_ASSIGNMENT:_
Line by line, reproduce exactly the beginning of the listing below, ending with the line that contains "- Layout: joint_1" and adding nothing.
___
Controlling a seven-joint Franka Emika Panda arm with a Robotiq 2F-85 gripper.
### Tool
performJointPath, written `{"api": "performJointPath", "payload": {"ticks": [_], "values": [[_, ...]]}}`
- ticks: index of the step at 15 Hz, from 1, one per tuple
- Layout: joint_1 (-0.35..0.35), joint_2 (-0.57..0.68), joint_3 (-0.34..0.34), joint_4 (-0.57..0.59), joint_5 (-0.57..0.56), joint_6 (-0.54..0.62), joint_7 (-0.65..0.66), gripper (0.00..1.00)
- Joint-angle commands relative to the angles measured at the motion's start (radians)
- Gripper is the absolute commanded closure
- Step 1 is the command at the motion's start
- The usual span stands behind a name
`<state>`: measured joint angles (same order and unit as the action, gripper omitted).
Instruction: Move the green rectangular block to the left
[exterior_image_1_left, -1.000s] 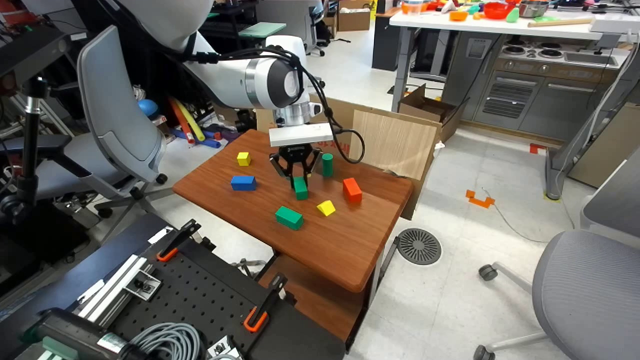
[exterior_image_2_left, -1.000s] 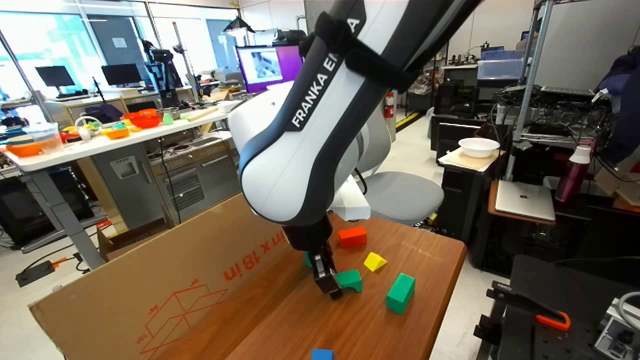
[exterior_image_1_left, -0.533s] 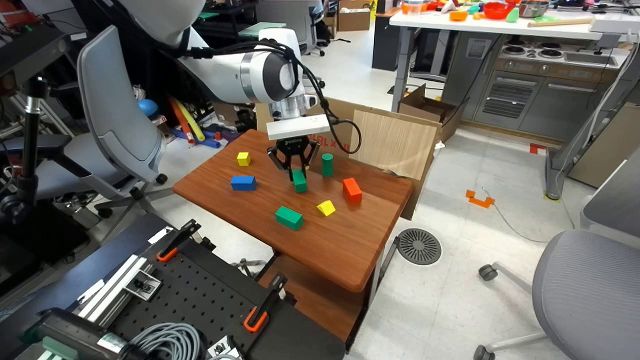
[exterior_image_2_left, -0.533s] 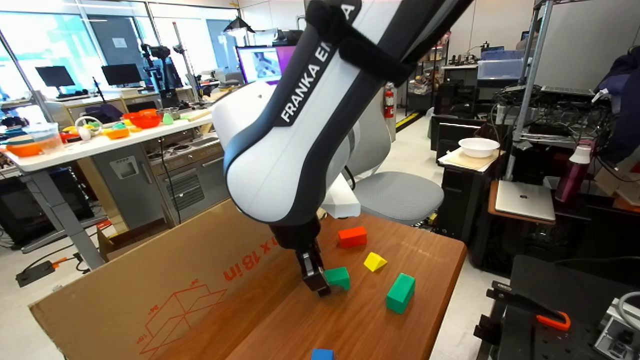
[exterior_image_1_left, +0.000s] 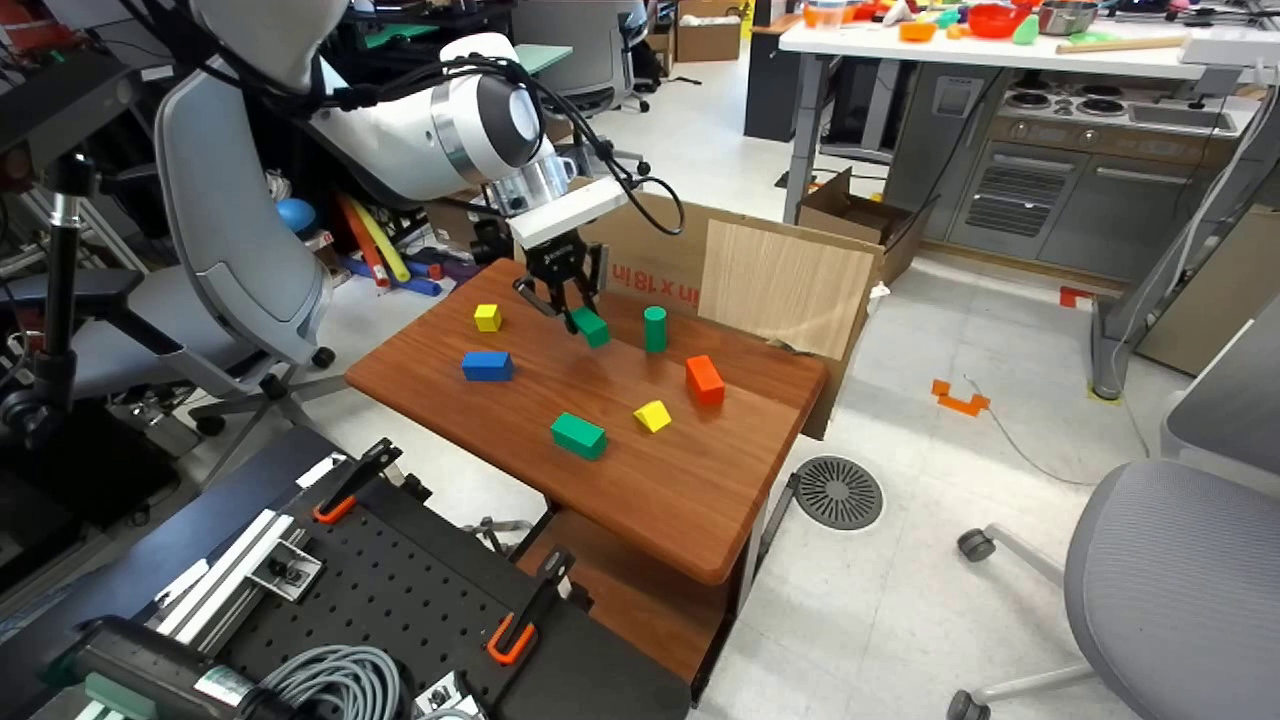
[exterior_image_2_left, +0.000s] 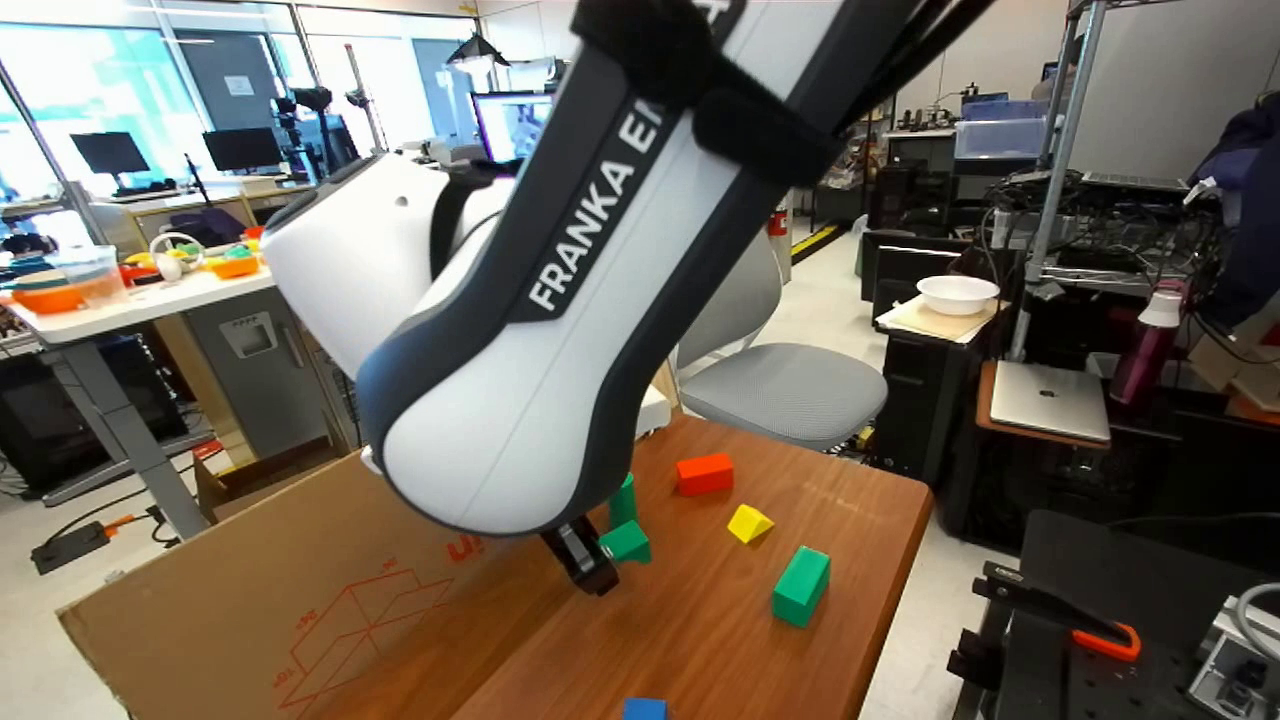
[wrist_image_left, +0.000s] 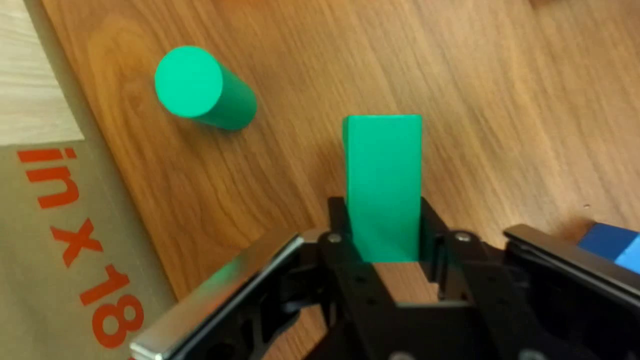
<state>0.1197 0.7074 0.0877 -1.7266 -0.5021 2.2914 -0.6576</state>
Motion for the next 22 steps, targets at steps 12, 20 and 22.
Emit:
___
_THE COMPLETED TASK:_
Controlling a seven-joint Franka Emika Panda arm with a Robotiq 2F-85 gripper.
### Tool
performJointPath, written `{"api": "performJointPath", "payload": {"ticks": [_], "values": [[_, ...]]}}`
- ticks: index of the step at 15 Hz, from 1, one per tuple
- Layout: joint_1 (-0.35..0.35), joint_2 (-0.57..0.68), joint_3 (-0.34..0.34), joint_4 (-0.57..0.59), joint_5 (-0.57..0.56), joint_6 (-0.54..0.62), joint_7 (-0.65..0.66), gripper (0.00..1.00)

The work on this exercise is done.